## TASK INSTRUCTIONS
Where an entry below contains an image, skip the image and reproduce the rest exactly.
(Beginning of DATA FOR PROCESSING)
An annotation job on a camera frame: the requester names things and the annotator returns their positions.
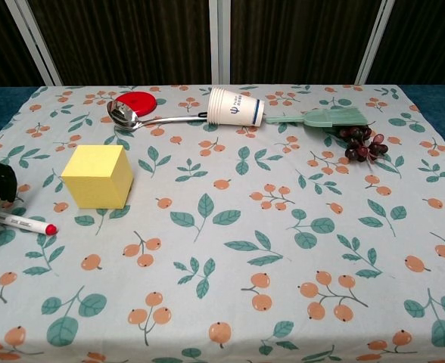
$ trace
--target artificial grape cluster
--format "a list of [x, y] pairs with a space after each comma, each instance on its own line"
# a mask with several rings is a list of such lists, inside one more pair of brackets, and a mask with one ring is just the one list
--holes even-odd
[[343, 127], [338, 130], [338, 137], [347, 142], [345, 156], [349, 160], [376, 160], [387, 153], [387, 145], [382, 144], [384, 136], [377, 134], [369, 146], [366, 141], [371, 138], [372, 130], [368, 126]]

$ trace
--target white marker
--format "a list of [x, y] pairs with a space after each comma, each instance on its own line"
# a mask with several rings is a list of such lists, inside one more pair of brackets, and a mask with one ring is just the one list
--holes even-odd
[[55, 225], [36, 221], [35, 219], [28, 219], [24, 217], [15, 216], [13, 214], [0, 212], [0, 223], [5, 225], [12, 225], [20, 229], [25, 229], [27, 231], [47, 234], [52, 236], [57, 234], [58, 229]]

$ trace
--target white paper cup
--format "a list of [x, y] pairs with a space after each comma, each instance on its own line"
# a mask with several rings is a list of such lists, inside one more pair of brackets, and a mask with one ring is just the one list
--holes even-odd
[[264, 101], [214, 87], [209, 97], [207, 122], [217, 125], [261, 125]]

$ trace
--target tablecloth
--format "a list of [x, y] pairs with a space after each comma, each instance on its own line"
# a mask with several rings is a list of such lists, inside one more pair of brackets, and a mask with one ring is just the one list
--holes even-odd
[[[42, 87], [0, 132], [16, 171], [0, 210], [0, 360], [445, 360], [445, 142], [395, 85], [224, 85], [268, 116], [358, 107], [389, 151], [348, 163], [331, 130], [114, 128], [106, 103], [205, 111], [210, 85]], [[123, 209], [78, 209], [78, 144], [122, 145]]]

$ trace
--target plastic spatula
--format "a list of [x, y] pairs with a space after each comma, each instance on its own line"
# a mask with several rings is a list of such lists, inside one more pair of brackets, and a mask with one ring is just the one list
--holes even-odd
[[264, 120], [267, 123], [304, 123], [312, 127], [361, 126], [368, 123], [356, 107], [312, 110], [301, 116], [265, 116]]

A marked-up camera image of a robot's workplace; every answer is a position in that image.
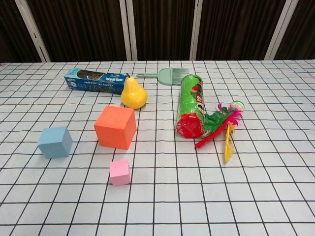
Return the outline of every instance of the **dark brown curtain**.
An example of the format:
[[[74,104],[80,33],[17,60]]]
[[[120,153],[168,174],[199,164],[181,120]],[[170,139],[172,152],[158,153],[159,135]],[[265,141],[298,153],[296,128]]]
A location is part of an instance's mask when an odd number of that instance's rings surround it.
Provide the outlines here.
[[[262,60],[285,0],[203,0],[197,60]]]
[[[134,0],[138,60],[188,60],[195,0]]]
[[[118,0],[28,0],[52,61],[126,60]]]
[[[299,0],[275,59],[315,59],[315,0]]]
[[[41,61],[15,1],[0,6],[0,62]]]

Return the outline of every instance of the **blue foam cube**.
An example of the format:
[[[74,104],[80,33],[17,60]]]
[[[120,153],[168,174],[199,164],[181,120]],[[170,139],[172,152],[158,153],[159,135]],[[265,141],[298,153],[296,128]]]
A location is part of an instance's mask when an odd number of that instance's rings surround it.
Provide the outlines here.
[[[47,159],[69,156],[71,146],[71,135],[64,126],[43,129],[38,140],[38,148]]]

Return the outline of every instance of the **pear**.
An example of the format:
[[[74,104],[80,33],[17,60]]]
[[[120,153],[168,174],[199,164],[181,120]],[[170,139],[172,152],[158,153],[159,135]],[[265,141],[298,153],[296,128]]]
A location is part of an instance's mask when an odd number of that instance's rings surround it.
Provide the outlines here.
[[[130,75],[125,80],[124,90],[121,95],[125,106],[139,109],[146,104],[147,92],[138,84],[136,79]]]

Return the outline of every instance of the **foam block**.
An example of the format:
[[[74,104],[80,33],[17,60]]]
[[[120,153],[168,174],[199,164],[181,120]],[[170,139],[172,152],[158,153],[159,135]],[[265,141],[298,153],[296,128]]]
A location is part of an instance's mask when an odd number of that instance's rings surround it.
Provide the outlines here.
[[[94,123],[94,128],[101,146],[128,149],[136,132],[134,110],[107,106]]]
[[[70,154],[72,138],[67,127],[43,129],[38,147],[47,159],[67,157]]]
[[[110,163],[110,180],[114,186],[130,183],[129,164],[127,160]]]

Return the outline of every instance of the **pink foam cube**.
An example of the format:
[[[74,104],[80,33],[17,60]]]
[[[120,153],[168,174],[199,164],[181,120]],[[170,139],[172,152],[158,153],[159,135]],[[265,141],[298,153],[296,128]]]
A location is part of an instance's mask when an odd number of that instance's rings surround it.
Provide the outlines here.
[[[130,183],[129,164],[127,160],[110,163],[110,180],[114,186]]]

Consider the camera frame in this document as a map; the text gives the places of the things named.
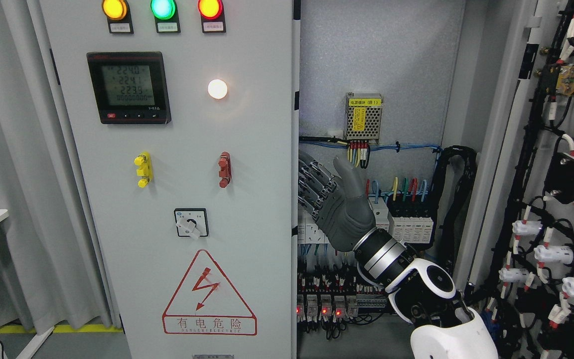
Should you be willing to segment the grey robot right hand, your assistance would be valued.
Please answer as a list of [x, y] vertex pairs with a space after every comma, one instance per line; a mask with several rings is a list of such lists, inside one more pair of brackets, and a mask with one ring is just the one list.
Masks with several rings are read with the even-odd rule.
[[348, 252], [376, 227], [359, 171], [335, 157], [333, 175], [306, 152], [298, 153], [298, 204], [309, 213], [335, 250]]
(End of DATA FOR PROCESSING)
## REPLY TO THE TASK
An annotation job on a camera frame: the requester names things and the annotator returns their positions.
$ trace
--target artificial grape cluster
--format "a list of [x, y] pairs with a space after each comma, each instance on its own line"
# a mask with several rings is a list of such lists, inside one more pair of brackets, and a mask with one ring is just the one list
--holes even-odd
[[343, 127], [338, 130], [338, 137], [347, 142], [345, 156], [349, 160], [376, 160], [387, 153], [387, 145], [382, 144], [384, 136], [377, 134], [369, 146], [366, 141], [371, 138], [372, 130], [368, 126]]

$ trace
--target white marker
--format "a list of [x, y] pairs with a space after each comma, each instance on its own line"
# a mask with several rings is a list of such lists, inside one more pair of brackets, and a mask with one ring is just the one list
--holes even-odd
[[55, 225], [36, 221], [35, 219], [28, 219], [24, 217], [15, 216], [13, 214], [0, 212], [0, 223], [5, 225], [12, 225], [20, 229], [25, 229], [27, 231], [47, 234], [52, 236], [57, 234], [58, 229]]

$ trace
--target white paper cup
--format "a list of [x, y] pairs with a space after each comma, each instance on its own line"
# a mask with several rings is a list of such lists, inside one more pair of brackets, and a mask with one ring is just the one list
--holes even-odd
[[264, 101], [214, 87], [209, 97], [207, 122], [217, 125], [261, 125]]

$ trace
--target tablecloth
--format "a list of [x, y] pairs with a space after each comma, each instance on its own line"
# a mask with several rings is a list of such lists, inside one more pair of brackets, and a mask with one ring is just the one list
--holes even-odd
[[[42, 87], [0, 132], [16, 171], [0, 210], [0, 360], [445, 360], [445, 142], [395, 85], [224, 85], [268, 116], [358, 107], [389, 151], [348, 163], [331, 130], [114, 128], [106, 103], [205, 111], [210, 85]], [[123, 209], [78, 209], [78, 144], [122, 145]]]

$ trace
--target plastic spatula
--format "a list of [x, y] pairs with a space after each comma, each instance on its own line"
# a mask with several rings is a list of such lists, inside one more pair of brackets, and a mask with one ring is just the one list
--holes even-odd
[[264, 120], [267, 123], [304, 123], [312, 127], [361, 126], [368, 123], [356, 107], [312, 110], [301, 116], [265, 116]]

A marked-up camera image of a robot's workplace; every answer is a position in that image.
Return the outline of every instance of the **dark brown curtain**.
An example of the format:
[[[74,104],[80,33],[17,60]]]
[[[120,153],[168,174],[199,164],[181,120]],[[170,139],[172,152],[158,153],[159,135]],[[265,141],[298,153],[296,128]]]
A location is part of an instance's mask when an odd number of that instance's rings surround it.
Provide the outlines here.
[[[262,60],[285,0],[203,0],[197,60]]]
[[[134,0],[138,60],[188,60],[195,0]]]
[[[118,0],[28,0],[52,61],[126,60]]]
[[[299,0],[275,59],[315,59],[315,0]]]
[[[41,61],[15,1],[0,6],[0,62]]]

Return the outline of every instance of the **blue foam cube**.
An example of the format:
[[[74,104],[80,33],[17,60]]]
[[[120,153],[168,174],[199,164],[181,120]],[[170,139],[172,152],[158,153],[159,135]],[[265,141],[298,153],[296,128]]]
A location is part of an instance's mask when an odd number of that instance's rings surround it.
Provide the outlines here.
[[[47,159],[69,156],[71,146],[71,135],[64,126],[43,129],[38,140],[38,148]]]

Return the outline of every instance of the **pear**.
An example of the format:
[[[74,104],[80,33],[17,60]]]
[[[120,153],[168,174],[199,164],[181,120]],[[170,139],[172,152],[158,153],[159,135]],[[265,141],[298,153],[296,128]]]
A location is part of an instance's mask when an odd number of that instance's rings surround it.
Provide the outlines here.
[[[130,75],[125,80],[124,90],[121,95],[125,106],[139,109],[146,104],[147,92],[138,84],[136,79]]]

Return the outline of every instance of the **foam block**.
An example of the format:
[[[74,104],[80,33],[17,60]]]
[[[120,153],[168,174],[199,164],[181,120]],[[170,139],[172,152],[158,153],[159,135]],[[265,141],[298,153],[296,128]]]
A location is part of an instance's mask when an odd number of that instance's rings surround it.
Provide the outlines here.
[[[94,123],[94,128],[101,146],[128,149],[136,132],[134,110],[107,106]]]
[[[70,154],[72,138],[67,127],[43,129],[38,147],[47,159],[67,157]]]
[[[110,163],[110,180],[114,186],[130,183],[129,164],[127,160]]]

Return the outline of every instance of the **pink foam cube**.
An example of the format:
[[[74,104],[80,33],[17,60]]]
[[[120,153],[168,174],[199,164],[181,120]],[[170,139],[172,152],[158,153],[159,135]],[[265,141],[298,153],[296,128]]]
A location is part of an instance's mask when an odd number of that instance's rings surround it.
Provide the outlines here.
[[[130,183],[129,164],[127,160],[110,163],[110,180],[114,186]]]

Consider the camera frame in this document as a map; the text gives the places of the things named.
Should you be willing to segment the grey robot right hand, your assistance would be valued.
Please answer as a list of [x, y] vertex pairs with a space after every comma, one instance per line; a mask with several rings is a list of such lists, inside one more pair of brackets, and a mask with one ring is just the one list.
Masks with several rings are read with the even-odd rule.
[[348, 252], [376, 227], [359, 171], [335, 157], [333, 175], [306, 152], [298, 153], [298, 204], [309, 213], [335, 250]]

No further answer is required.